> **DATA BELOW**:
——————

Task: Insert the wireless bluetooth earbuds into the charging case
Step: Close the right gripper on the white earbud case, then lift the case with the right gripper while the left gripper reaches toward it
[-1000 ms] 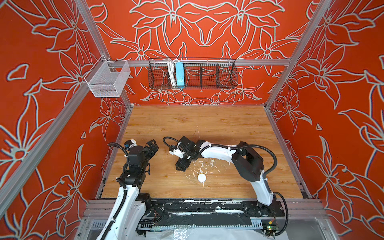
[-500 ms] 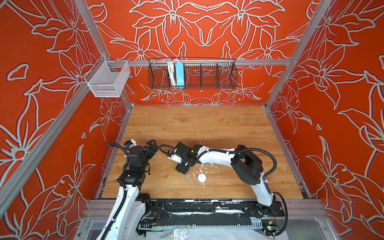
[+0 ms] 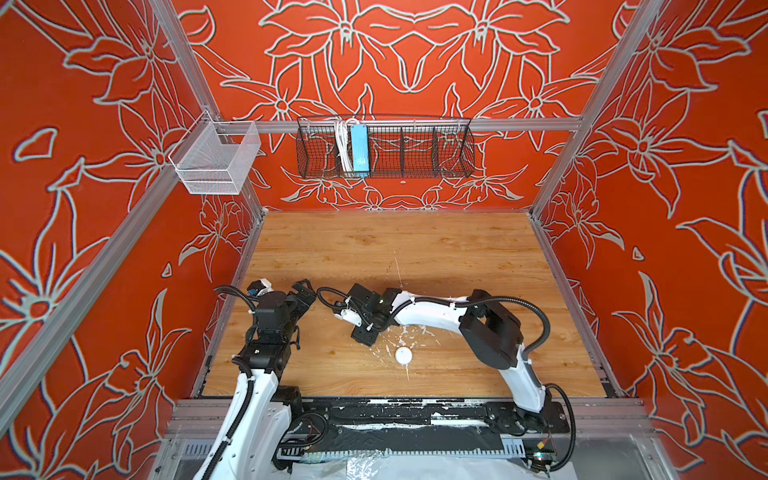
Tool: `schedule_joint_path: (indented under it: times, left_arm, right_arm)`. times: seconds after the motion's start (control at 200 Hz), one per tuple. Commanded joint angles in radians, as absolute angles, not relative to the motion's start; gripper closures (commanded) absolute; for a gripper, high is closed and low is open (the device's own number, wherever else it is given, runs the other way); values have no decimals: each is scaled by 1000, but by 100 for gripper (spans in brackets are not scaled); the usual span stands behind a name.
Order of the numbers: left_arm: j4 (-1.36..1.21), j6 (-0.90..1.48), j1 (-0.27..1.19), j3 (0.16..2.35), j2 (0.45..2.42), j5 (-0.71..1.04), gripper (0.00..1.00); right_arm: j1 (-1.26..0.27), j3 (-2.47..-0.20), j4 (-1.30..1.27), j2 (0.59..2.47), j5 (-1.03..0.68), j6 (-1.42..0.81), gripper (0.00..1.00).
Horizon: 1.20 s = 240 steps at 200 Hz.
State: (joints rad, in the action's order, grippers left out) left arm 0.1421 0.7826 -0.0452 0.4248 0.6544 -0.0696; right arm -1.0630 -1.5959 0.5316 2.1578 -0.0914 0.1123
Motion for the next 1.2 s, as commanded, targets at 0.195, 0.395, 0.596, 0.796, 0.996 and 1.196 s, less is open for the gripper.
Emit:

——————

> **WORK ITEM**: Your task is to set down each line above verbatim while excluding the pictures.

> **WRITTEN ANSWER**:
Task: Insert the wireless bluetooth earbuds into the charging case
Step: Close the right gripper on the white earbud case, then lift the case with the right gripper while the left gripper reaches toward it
[-1000 ms] 
[-500 ms] 
[+0 ms] 
Tool: `schedule_joint_path: (indented under it: times, left_arm, right_arm)`. times: seconds after the motion's start (control at 200 Hz), one per tuple. Commanded joint angles in radians, as absolute angles, not relative to the motion's start; gripper closures (commanded) absolute; for a gripper, high is closed and low is open (the device's own number, wherever else it is given, runs the other way); values have no decimals: each is scaled by 1000, but by 100 for gripper (spans in brackets are not scaled); the usual span stands behind a name.
Order of the numbers: left_arm: j4 (-1.36..1.21), j6 (-0.90..1.48), j1 (-0.27..1.19), j3 (0.16..2.35), j2 (0.45..2.42), j5 (-0.71..1.04), gripper (0.00..1.00); right_arm: j1 (-1.26..0.27), j3 (-2.47..-0.20), j4 (-1.30..1.27), j2 (0.59..2.47), j5 (-1.03..0.68), j6 (-1.42..0.81), gripper (0.00..1.00).
Horizon: 1.20 s = 240 steps at 200 Hz.
State: (joints rad, in the action's order, grippers left out) left arm 0.1421 0.7826 -0.0452 0.4248 0.6544 -0.0696; right arm -1.0630 -1.5959 0.5316 2.1578 -0.0914 0.1123
Motion for the next 1.2 s, as commanded, targets at 0.195, 0.395, 0.596, 0.796, 0.996 and 1.196 s, less is open for the gripper.
Emit:

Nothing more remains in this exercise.